George Hurrell with his lights, circa 1939

When I moved from Laguna Beach to open my first Los Angeles studio, I rented a live-work space at the newly built Granada Building at 672 La Fayette Park Place, studio 9.  It was a lively place, where many other people in the arts lived and worked.  Between the society referrals I got from my pal Florence Lowe Barnes (aka: Pancho Barnes) I continued to find just enough business to keep the wolf from the door.

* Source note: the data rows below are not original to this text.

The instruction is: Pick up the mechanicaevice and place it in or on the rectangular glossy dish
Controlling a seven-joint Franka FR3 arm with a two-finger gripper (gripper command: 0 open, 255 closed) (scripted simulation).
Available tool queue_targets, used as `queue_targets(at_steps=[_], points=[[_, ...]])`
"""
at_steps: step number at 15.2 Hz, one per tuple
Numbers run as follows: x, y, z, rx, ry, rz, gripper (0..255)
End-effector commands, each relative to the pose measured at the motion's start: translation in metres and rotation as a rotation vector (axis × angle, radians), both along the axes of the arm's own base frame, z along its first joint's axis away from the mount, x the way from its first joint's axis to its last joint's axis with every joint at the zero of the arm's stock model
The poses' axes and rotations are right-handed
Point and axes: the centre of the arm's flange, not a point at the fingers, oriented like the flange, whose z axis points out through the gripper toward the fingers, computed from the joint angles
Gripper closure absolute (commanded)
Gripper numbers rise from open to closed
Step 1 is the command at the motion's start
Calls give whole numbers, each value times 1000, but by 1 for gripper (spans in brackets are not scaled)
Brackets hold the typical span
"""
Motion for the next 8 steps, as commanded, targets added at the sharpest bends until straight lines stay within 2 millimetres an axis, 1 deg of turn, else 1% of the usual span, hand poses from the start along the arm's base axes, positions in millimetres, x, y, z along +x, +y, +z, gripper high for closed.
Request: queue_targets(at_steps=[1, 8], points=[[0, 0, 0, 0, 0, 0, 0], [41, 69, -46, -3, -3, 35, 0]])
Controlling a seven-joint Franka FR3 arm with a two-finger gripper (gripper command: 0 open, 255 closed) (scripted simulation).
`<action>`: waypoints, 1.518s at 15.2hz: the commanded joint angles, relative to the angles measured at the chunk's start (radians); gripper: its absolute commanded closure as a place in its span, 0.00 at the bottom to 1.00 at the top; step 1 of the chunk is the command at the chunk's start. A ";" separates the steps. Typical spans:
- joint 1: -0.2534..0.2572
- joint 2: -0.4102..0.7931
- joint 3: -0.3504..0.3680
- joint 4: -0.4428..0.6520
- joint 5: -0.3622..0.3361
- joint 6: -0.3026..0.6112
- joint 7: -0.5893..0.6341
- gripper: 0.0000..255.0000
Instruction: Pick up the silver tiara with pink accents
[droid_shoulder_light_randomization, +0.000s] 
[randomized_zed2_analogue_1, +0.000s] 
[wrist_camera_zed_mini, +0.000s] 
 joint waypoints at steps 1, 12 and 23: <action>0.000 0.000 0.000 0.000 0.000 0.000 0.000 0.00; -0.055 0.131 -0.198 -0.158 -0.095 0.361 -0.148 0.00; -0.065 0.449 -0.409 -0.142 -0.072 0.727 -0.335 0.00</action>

Courtyard of Granada Building

 During this time period the great photographer Edward Steichen came to Los Angeles on his first visit.  I had been doing some work for Leon Gordon, the painter, who kindly arranged a meeting.  Steichen came to my studio with some undeveloped films which turned out to be some commercial work he was doing for a manufacturer of cigarette lighters.  I developed the films and made the prints for him.  By the way, one of these photographs is numbered among his famous still lifes.  I later learned that Steichen got $500 for each of three negatives that were eventually approved by the advertising agency.

Meeting Steichen at that time was a momentous occasion for me and his admiring some of my prints was indeed a kindness.  When I apologized for the size of my darkroom at studio 9 (it had been a small bathroom) he made two remarks that became the standard by which I worked from then on.  He said, “Some of the best films I ever made I developed under a rug.”  The other was, “Never let your subject know when you are baffled.  Shoot the film anyway.  Make your change on the next shot, and remain the master of the situation at all cost.”

 That meeting did much to help my confidence, and set the tone for what was ahead for me as as a photographer at MGM Studios, working with the most famous and powerful stars in Hollywood.